Mouthguard Biomechanics for Protecting Dental Implants from Impact: Experimental and Finite Element Impact Analysis

PURPOSE The purpose of this study was to evaluate mouthguard shock absorption ability, strain, and stress generation during impact on dental implants placed in the anterior maxilla. The mouthguard material was also characterized. MATERIALS AND METHODS Sixty experimental models were created and divided into six groups (n = 10): implant type, external hexagon (EH) and Morse taper (MT); without and with two mouthguards (MTG), EVA custom-fitted (Ct-MTG) and standard self-adapted (St-MTG). The Shore A hardness, EVA sheet and mouthguard thickness, and elastic modulus were measured to characterize the mouthguard material. A strain gauge was attached to the palatal surface of the implant abutment, which was subjected to an impact test.
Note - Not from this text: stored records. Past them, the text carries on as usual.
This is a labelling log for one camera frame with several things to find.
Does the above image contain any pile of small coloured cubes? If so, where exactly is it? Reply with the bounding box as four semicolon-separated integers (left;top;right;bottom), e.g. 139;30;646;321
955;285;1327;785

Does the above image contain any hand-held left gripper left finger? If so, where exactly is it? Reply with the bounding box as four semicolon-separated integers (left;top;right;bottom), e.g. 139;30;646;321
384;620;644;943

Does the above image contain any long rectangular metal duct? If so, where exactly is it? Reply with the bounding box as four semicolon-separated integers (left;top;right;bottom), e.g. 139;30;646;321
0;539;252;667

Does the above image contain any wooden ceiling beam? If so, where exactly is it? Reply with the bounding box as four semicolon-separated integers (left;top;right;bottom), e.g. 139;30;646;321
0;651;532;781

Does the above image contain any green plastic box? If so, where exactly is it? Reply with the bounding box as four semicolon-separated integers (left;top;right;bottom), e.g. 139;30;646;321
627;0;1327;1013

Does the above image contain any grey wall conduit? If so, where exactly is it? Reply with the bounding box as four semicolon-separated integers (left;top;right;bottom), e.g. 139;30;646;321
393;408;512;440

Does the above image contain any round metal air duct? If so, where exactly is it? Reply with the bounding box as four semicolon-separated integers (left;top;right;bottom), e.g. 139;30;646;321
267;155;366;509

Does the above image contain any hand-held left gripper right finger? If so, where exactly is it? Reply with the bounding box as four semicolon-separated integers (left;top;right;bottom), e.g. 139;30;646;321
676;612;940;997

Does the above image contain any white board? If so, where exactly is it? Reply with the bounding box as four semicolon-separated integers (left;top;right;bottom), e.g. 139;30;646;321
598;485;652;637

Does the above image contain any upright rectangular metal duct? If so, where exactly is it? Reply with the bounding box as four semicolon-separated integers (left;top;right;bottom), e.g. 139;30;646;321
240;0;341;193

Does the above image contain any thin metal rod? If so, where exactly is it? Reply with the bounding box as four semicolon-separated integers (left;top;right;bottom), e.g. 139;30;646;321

Distortion of the abutment and implant was determined after impact from centroid displacements in standardized radiographic images. Two-dimensional finite element models were created to represent the six groups and were submitted to nonlinear dynamic impact analysis. The data were statistically analyzed using analysis of variance (ANOVA) and Tukey test (α = .05). RESULTS Ct-MTG resulted in higher Shore A hardness (P < .001). After the heat-forming process, the St-MTG maintained the original thickness, but the Ct-MTG thickness had decreased. The elastic modulus of EVA was 18.1 ± 0.5 MPa. The mouthguard presence reduced strain values significantly (P < .001), particularly for Ct-MTG. There was no significant difference between implant connection types EH and MT (P = .547). CONCLUSION The external hexagon abutment resulted in higher stress and micro-displacement values. The mouthguard was able to absorb 40% to 46% of the energy caused by the impact on the dental implant.